TLDR: GraphScout explores candidate reasoning paths, Plan Validator grades those plans across completeness, efficiency, safety, coherence, and fallback, then feeds actionable edits back into the loop. The result is workflow execution that is auditable, cheaper, and more resilient than one shot chains. This article shows how to pair them in OrKa, why the pairing matters, and how to ship it responsibly with tests, metrics, and trace visibility.
Why pair a scout with a gate
If you rely on a single agent to decide the entire path for a complex task, you inherit that agent’s blind spots. It will often miss an edge case, overuse a costly tool, skip verification, or choose a path that works only on the happy trail. The answer may look fine, until it is not. When you ship that pattern into production, your latency and failure curves will tell the story.

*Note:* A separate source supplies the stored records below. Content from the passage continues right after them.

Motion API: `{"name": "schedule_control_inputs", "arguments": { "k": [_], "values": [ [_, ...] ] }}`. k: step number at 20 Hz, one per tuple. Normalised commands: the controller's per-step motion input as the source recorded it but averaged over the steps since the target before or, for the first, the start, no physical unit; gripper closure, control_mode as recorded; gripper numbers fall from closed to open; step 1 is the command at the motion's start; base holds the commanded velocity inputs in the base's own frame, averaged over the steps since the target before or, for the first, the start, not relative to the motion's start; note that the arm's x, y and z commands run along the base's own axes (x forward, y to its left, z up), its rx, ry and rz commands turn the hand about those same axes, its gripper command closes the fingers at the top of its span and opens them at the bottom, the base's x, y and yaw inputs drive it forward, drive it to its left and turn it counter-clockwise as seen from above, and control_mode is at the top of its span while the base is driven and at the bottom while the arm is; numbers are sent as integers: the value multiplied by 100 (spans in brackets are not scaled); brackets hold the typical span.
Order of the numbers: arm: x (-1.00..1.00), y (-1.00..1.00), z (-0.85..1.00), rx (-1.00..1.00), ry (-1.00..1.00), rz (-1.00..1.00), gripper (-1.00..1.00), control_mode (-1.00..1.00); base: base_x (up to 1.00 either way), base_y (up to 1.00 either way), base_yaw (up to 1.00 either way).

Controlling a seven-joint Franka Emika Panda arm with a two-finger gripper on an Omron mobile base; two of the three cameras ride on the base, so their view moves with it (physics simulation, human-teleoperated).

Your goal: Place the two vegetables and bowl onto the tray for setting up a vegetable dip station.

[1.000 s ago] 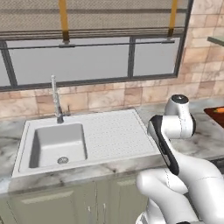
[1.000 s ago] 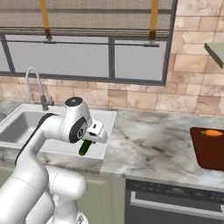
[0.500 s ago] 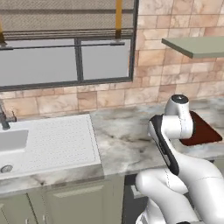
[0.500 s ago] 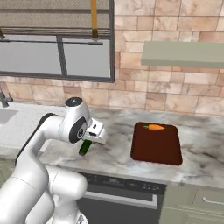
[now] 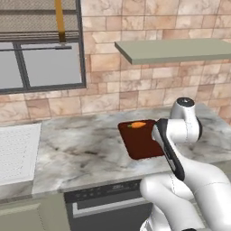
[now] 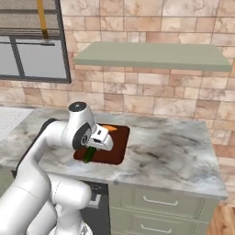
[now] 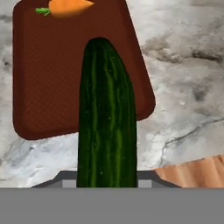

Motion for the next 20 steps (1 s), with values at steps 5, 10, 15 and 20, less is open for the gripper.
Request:
{"name": "schedule_control_inputs", "arguments": {
  "k": [5,10,15,20],
  "values": [
    [0,0,0,0,0,0,100,100,27,5,0],
    [0,0,0,0,0,0,100,100,27,40,0],
    [0,0,0,0,0,0,100,100,32,33,0],
    [0,0,0,0,0,0,100,100,52,1,0]
  ]
}}
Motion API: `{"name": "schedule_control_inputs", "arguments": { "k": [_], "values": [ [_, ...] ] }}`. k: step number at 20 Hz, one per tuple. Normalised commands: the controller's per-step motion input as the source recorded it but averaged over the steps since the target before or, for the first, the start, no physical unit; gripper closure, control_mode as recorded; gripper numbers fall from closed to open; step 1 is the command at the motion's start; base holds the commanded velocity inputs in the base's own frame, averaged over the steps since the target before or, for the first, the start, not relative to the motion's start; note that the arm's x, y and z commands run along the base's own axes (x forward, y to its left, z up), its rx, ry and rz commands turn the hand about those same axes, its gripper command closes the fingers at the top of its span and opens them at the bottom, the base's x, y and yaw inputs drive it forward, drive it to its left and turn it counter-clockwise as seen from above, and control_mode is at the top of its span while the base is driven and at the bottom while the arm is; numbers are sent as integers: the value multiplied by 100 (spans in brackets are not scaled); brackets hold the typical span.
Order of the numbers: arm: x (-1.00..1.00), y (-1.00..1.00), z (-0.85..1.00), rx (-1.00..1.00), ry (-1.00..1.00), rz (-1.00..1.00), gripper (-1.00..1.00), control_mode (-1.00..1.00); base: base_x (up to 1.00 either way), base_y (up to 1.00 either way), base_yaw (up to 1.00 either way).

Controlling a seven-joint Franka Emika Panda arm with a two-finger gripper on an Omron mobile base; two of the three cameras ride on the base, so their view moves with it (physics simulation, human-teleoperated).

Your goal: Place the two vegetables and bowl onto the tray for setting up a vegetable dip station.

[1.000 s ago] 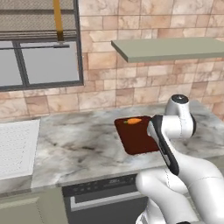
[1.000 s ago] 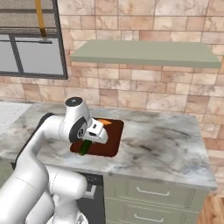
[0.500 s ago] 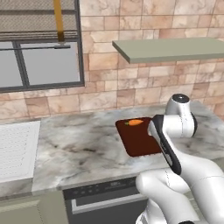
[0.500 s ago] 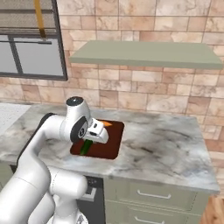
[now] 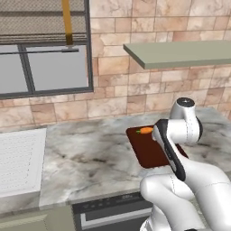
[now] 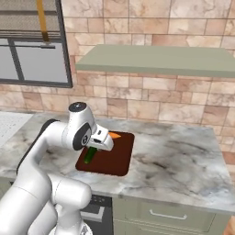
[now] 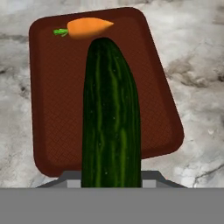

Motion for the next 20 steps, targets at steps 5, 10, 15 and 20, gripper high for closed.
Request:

GraphScout and Plan Validator attack this from different angles that click together:
- GraphScout generates candidate routes through your agent graph. It is a search process that proposes plausible sequences of nodes with a cost and capability mindset.
- Plan Validator evaluates any proposed plan with a strict rubric, returns a score, and gives concrete repair suggestions. You can loop on those suggestions until the plan clears a threshold, then execute.
The scout explores. The gate enforces. Together they close the planning loop with a feedback path that is inspectable and deterministic enough for real systems.
Quick primer on GraphScout
GraphScout’s job is to propose. You define a graph of agents and service nodes, and GraphScout returns one or more candidate execution paths that try to satisfy an intent given constraints. Typical constraints include required steps like retrieval and verification, cost ceilings, and hard requirements such as safety checks before any external side effect.
Important properties you should know:
- Search space: You can limit or expand it through heuristics. Fan out too much and you burn tokens. Constrain too tightly and you miss creative but valid routes.
- Cost hints: GraphScout tracks simple cost estimates per node. That lets it prefer cheaper paths when capability is similar.
- Output: A plan object, usually a list of steps with metadata. You can serialize it to JSON, log it, and pass it to the validator.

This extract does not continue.